Encrypt a big file in blocks with AES-GCM: how many nonce do we need?

Question

I need to encrypt big files using AES-GCM, potentially 10 GB or more. For memory (RAM) reasons, I need to processs them by blocks (let's say 16 MB), rather than doing encrypt(plaintext) in one pass.

By reading the answers of this security.SE question: Should I chunk or not for AES-GCM file encryption, I have the feeling that I read all and its opposite.

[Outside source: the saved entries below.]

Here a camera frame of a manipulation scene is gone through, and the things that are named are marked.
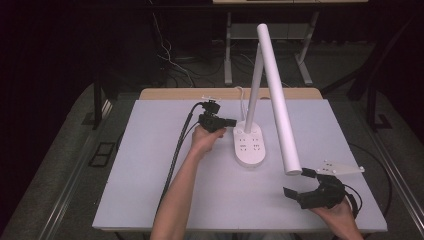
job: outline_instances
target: forearm
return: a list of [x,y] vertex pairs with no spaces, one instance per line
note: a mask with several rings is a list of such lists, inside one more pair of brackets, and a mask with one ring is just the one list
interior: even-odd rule
[[157,212],[151,239],[182,239],[190,213],[197,166],[201,156],[190,150]]

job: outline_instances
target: gray floor
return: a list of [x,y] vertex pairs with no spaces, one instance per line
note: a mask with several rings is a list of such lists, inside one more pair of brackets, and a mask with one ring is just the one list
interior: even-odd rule
[[[232,47],[234,86],[249,87],[254,60],[255,44],[236,42]],[[276,58],[282,81],[289,87],[304,87],[293,54],[301,47],[296,42],[276,42]],[[358,68],[368,57],[373,46],[365,43],[313,44],[306,58],[316,88],[323,88]],[[176,61],[189,72],[197,87],[225,87],[221,65],[223,45],[214,45],[213,60],[209,63],[193,62],[192,56],[177,52]],[[170,71],[166,87],[188,87],[184,73]],[[420,184],[424,175],[424,148],[414,134],[391,107],[389,101],[378,96],[377,112],[384,114],[392,129],[369,131],[364,123],[364,102],[350,102],[345,93],[346,84],[326,96],[351,144],[351,150],[359,165],[365,167],[364,176],[374,197],[383,211],[388,204],[388,181],[376,159],[382,160],[377,147],[381,140],[389,156],[399,168],[418,202],[424,202]],[[134,101],[139,93],[122,93],[106,105],[105,119],[93,131],[83,124],[93,112],[93,90],[90,86],[76,101],[66,122],[52,144],[31,186],[6,228],[2,240],[9,239],[118,239],[115,234],[91,227],[97,204],[101,198],[108,174],[113,165],[116,148],[104,168],[89,167],[88,162],[101,142],[119,144],[119,139]],[[403,194],[393,186],[391,207],[387,214],[389,231],[372,234],[368,239],[422,239],[410,210],[405,207]],[[299,234],[302,239],[331,239],[329,233]],[[140,233],[122,233],[124,239],[143,239]]]

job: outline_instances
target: dark background
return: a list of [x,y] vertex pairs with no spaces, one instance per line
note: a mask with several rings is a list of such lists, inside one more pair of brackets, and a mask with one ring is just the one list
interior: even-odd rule
[[[411,16],[423,12],[418,2],[370,1],[348,14],[324,10],[314,42],[368,41],[383,46],[376,48],[379,55]],[[176,47],[207,60],[210,40],[224,38],[225,18],[223,12],[166,12],[160,25]],[[424,142],[422,23],[424,14],[412,19],[374,80]],[[196,35],[184,32],[187,27]],[[161,86],[160,69],[166,67],[156,57],[157,37],[146,11],[81,9],[72,1],[0,0],[0,234],[73,103],[95,76],[108,98]],[[369,80],[362,77],[365,84]]]

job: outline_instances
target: person's arm
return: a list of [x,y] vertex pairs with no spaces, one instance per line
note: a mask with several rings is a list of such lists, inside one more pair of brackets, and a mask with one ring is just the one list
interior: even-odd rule
[[197,166],[204,155],[212,149],[216,139],[226,129],[209,133],[197,126],[193,133],[191,148],[165,194],[153,223],[150,239],[183,239],[190,213]]
[[324,220],[330,230],[343,240],[363,240],[346,198],[331,209],[310,209]]

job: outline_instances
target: power strip
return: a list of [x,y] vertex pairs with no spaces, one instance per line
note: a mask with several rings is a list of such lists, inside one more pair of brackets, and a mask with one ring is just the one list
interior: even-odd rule
[[237,122],[233,128],[237,162],[246,168],[259,166],[265,158],[265,144],[261,128],[252,122],[251,132],[245,133],[246,121]]

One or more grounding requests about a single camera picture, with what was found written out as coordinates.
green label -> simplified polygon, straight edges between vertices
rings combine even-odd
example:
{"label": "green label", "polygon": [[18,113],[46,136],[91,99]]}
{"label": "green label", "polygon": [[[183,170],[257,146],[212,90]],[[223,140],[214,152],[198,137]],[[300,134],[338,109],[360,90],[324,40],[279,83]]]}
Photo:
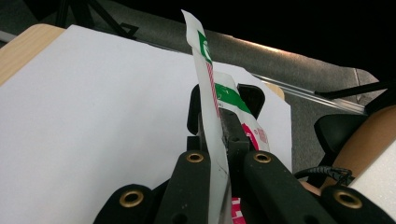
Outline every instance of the green label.
{"label": "green label", "polygon": [[215,88],[218,100],[230,105],[235,105],[240,110],[251,114],[250,110],[248,109],[247,105],[245,105],[245,102],[242,100],[238,92],[218,83],[215,83]]}
{"label": "green label", "polygon": [[207,46],[206,37],[198,31],[199,36],[199,46],[201,49],[201,54],[206,58],[209,63],[212,63],[212,59],[210,58],[209,47]]}

green stripe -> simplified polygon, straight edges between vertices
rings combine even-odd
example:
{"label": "green stripe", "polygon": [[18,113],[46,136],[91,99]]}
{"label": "green stripe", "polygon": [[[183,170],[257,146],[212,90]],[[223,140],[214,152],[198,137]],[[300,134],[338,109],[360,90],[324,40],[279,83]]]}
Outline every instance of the green stripe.
{"label": "green stripe", "polygon": [[251,114],[250,110],[245,105],[245,102],[242,100],[238,92],[228,87],[222,86],[218,83],[215,83],[215,88],[216,88],[216,94],[218,96],[218,100],[221,100],[222,102],[228,103],[230,105],[235,105],[242,111]]}

gray floor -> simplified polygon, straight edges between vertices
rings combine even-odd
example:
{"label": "gray floor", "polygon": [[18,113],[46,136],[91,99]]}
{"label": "gray floor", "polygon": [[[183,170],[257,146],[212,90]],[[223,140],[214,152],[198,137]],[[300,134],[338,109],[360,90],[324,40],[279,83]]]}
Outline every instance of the gray floor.
{"label": "gray floor", "polygon": [[[138,41],[191,53],[191,47],[185,39],[184,23],[132,10],[111,1],[99,2],[116,21],[139,27],[135,34]],[[95,29],[113,33],[98,15],[94,12],[92,15]],[[36,20],[22,0],[0,0],[0,31],[18,35],[31,25],[54,24],[54,21],[54,14],[43,21]],[[73,22],[73,15],[69,14],[67,25]],[[381,92],[347,97],[341,103],[311,97],[312,91],[335,91],[377,80],[359,69],[340,67],[290,52],[258,46],[228,35],[210,31],[205,33],[214,61],[238,65],[253,75],[280,83],[285,91],[285,100],[291,106],[293,172],[317,165],[323,156],[313,128],[317,119],[327,114],[355,113],[340,105],[350,102],[354,107],[361,108]]]}

wooden table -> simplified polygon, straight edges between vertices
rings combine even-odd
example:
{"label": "wooden table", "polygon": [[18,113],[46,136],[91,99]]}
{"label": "wooden table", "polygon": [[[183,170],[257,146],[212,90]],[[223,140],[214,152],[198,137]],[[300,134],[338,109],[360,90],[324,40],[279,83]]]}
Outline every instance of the wooden table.
{"label": "wooden table", "polygon": [[[3,46],[0,49],[0,86],[63,32],[63,28],[37,24]],[[266,85],[280,98],[285,99],[284,92],[277,85]]]}

Which one is the correct approach?

Method A: Since "a counter mode converts a block cipher into a stream cipher" (quote from the linked post above), we can do this:

nonce = Random.new().read(16)
out.write(nonce)
cipher = AES.new(key, AES.MODE_GCM, nonce=nonce)
while True:
    block = f.read(16*1024*1024)
    if not block:  # EOF
        break
    out.write(cipher.encrypt(block))  # we encrypt multiple blocks with the same 
                                      # "cipher" object, especially the same nonce
out.write(cipher.digest())  # we compute the auth. tag only once at the end

Here we encrypt multiple 16MB blocks with the same "cipher" object, same nonce.
I read some criticisms about this approach in the article AEADs: getting better at symmetric cryptography, paragraph "AEADs with large plaintexts".

But on the other hand, I noticed that:

print(cipher.encrypt(b'hello'))  # 4cadd813be in hexadecimal
print(cipher.encrypt(b'hello'))  # d3585e3471, different, fortunately!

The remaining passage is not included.